*PROBLEM TO SOLVE*:
Copy all the lines of the data that include the word "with".

*** Opening of SOURCE DATA ***

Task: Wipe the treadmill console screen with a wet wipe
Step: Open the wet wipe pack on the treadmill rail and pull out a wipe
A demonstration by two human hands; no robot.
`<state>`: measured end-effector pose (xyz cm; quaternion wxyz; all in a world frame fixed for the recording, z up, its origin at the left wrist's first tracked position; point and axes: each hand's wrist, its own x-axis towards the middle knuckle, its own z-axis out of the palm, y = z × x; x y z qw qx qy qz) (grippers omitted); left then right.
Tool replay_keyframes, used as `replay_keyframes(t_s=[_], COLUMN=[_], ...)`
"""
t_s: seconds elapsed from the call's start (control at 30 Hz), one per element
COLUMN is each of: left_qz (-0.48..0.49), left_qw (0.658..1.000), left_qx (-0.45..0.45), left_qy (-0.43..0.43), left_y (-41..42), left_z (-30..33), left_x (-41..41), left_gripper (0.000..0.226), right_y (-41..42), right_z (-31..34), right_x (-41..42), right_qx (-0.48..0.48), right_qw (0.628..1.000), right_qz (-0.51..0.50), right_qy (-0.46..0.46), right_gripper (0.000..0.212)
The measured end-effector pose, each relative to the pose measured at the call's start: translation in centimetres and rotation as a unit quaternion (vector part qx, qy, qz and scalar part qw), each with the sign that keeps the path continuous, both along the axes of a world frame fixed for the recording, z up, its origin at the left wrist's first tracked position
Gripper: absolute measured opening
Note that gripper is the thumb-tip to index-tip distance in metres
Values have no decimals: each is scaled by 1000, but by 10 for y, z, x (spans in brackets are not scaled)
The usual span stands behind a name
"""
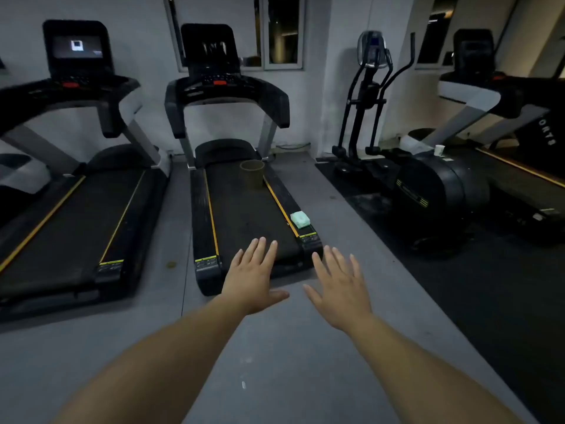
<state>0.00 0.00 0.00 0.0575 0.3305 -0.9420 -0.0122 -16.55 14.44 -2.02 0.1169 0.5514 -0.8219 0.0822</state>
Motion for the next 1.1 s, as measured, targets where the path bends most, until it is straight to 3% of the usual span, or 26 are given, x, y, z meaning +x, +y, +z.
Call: replay_keyframes(t_s=[0.57,1.1], left_qz=[71,40], left_qw=[995,990], left_qx=[65,124], left_qy=[-38,-62], left_y=[-172,-449], left_z=[-51,-100], left_x=[-249,-421], left_gripper=[124,128], right_y=[-184,-445], right_z=[-49,-105], right_x=[-263,-416], right_qx=[45,102], right_qw=[998,993], right_qz=[29,4], right_qy=[-27,-65], right_gripper=[77,79])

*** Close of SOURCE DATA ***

*SOLVED PROBLEM*:
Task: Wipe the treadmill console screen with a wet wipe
The measured end-effector pose, each relative to the pose measured at the call's start: translation in centimetres and rotation as a unit quaternion (vector part qx, qy, qz and scalar part qw), each with the sign that keeps the path continuous, both along the axes of a world frame fixed for the recording, z up, its origin at the left wrist's first tracked position

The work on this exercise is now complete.